Jericka’s Story

When Jericka first came to Hope Ministries in 2019, she was in stage 4 kidney failure. She was using a walker, had recently been living in a nursing home, and she’d been told she had the liver function of a 65-year- old who had been drinking for decades.

She was only 28.

“I was lost, broken, stuck in addiction,” she remembers. “I felt like a failure.”

Jericka’s health issues all stemmed back to an alcohol addiction that began when she was only 15. She started drinking after her mom passed away . . . and just didn’t stop. “Drinking made everything go away, all the pain,” she says. “It was a way to numb the feelings and try to cope with life. But it led me into disaster.”

Jericka says one drink was enough to send her spiraling, but finding her way out of the spiral has been a long and winding journey. Looking back, she admits she wasn’t fully committed to her recovery when she first walked through our doors, and ended up leaving our program early—twice. “I didn’t want to take accountability for my actions,” she says.

But that changed in March 2022 when she once again found herself falling back into addiction and making choices she knew deep down weren’t good for her. It was a Hope Ministries graduate who reached out to Jericka and convinced her to make a hard, humbling decision.

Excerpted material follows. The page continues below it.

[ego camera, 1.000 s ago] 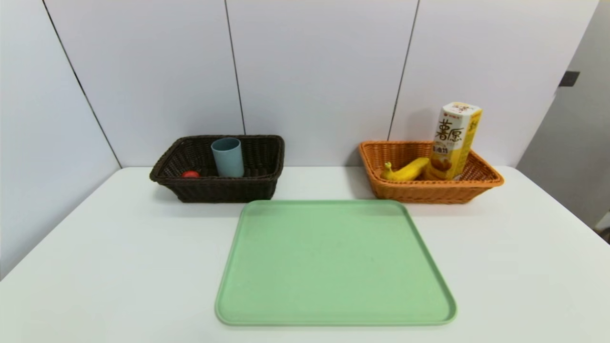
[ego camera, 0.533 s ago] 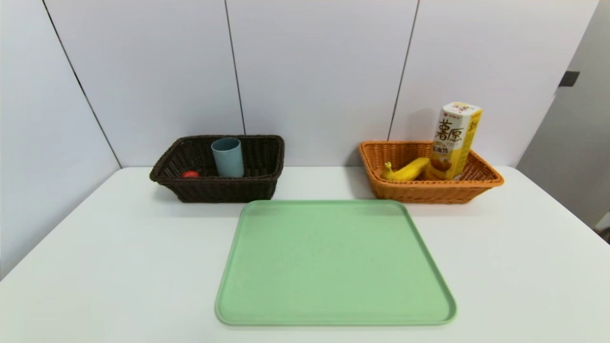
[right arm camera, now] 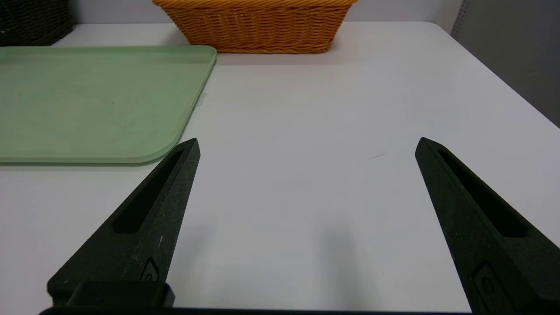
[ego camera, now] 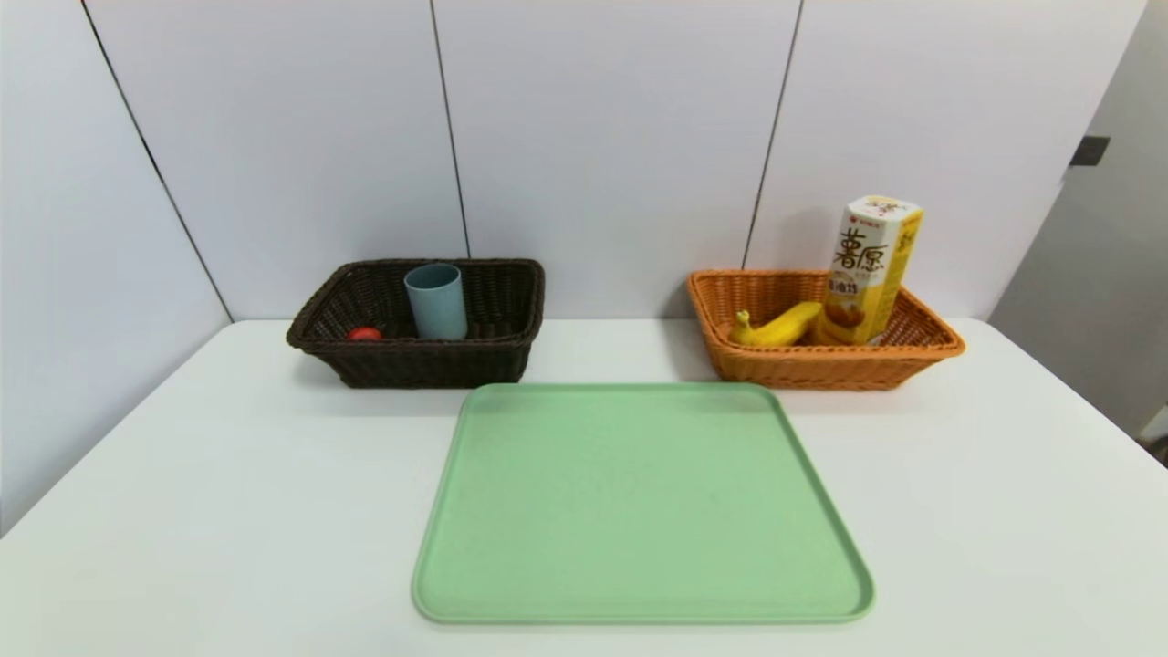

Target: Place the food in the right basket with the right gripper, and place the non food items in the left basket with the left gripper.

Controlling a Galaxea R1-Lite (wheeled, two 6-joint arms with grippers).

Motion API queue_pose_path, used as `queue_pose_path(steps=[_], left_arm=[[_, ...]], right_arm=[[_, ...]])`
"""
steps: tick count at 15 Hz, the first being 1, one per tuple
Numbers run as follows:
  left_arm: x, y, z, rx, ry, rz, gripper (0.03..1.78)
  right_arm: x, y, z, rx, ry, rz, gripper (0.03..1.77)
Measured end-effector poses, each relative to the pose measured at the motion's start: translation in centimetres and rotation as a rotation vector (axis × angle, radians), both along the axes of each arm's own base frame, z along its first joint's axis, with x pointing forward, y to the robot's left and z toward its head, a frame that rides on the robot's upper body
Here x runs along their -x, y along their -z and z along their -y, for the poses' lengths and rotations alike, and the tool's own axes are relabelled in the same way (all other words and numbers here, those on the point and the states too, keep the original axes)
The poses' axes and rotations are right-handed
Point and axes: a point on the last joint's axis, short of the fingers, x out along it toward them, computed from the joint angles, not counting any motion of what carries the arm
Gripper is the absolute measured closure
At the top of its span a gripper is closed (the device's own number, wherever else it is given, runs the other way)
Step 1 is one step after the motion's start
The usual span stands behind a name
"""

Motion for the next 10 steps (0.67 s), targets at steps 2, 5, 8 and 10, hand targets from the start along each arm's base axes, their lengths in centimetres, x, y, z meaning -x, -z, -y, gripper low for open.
queue_pose_path(steps=[2, 5, 8, 10], left_arm=[[0.0, 0.0, 0.0, 0.0, 0.0, 0.0, 0.12], [0.0, 0.0, 0.0, 0.0, 0.0, 0.0, 0.12], [0.0, 0.0, 0.0, 0.0, 0.0, 0.0, 0.12], [0.0, 0.0, 0.0, 0.0, 0.0, 0.0, 0.12]], right_arm=[[0.0, 0.0, 0.0, 0.0, 0.0, 0.0, 0.1], [0.0, 0.0, 0.0, 0.0, 0.0, 0.0, 0.1], [0.0, -0.01, 0.0, 0.001, 0.0, 0.001, 0.1], [0.0, 0.0, 0.0, 0.004, 0.0, 0.0, 0.1]])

“It was difficult to come back to Hope Center. I had a lot of pride at first. But I’m taking this seriously now. This is not a game, it’s my life.”

And now, nearly two years later, Jericka says she’s a new person, inside and out. For one thing, she’s seen drastic improvement in her physical health.

But it’s her spiritual and emotional health that have had the biggest impact on her sobriety—and her whole life. While at Hope Center, she has done the hard work of pursuing a new way of living. “I’ve been figuring out what life looks like without addiction and learning who I am in Christ.”

As of this month, Jericka is one year and ten months sober! She’s enrolled in college classes and is pursuing a degree in Human Services. She also has a part-time job. She’s earned her driver’s license and bought a car, is active in her church and she’s looking forward to graduating from our program soon and transitioning into independent living.

She’s found new purpose, too: “I want to help others the way I’ve been helped. I know what it’s like to go through addiction. I know what it’s like to be without. I know what it’s like to feel abandoned and to need someone to say, ‘I’ve got you. I believe in you.’”

“I can still see a little bit of shame when I look at myself,” she adds, “but the more I focus on the Lord, the more I see freedom. I keep praying for more of Him, less of me.”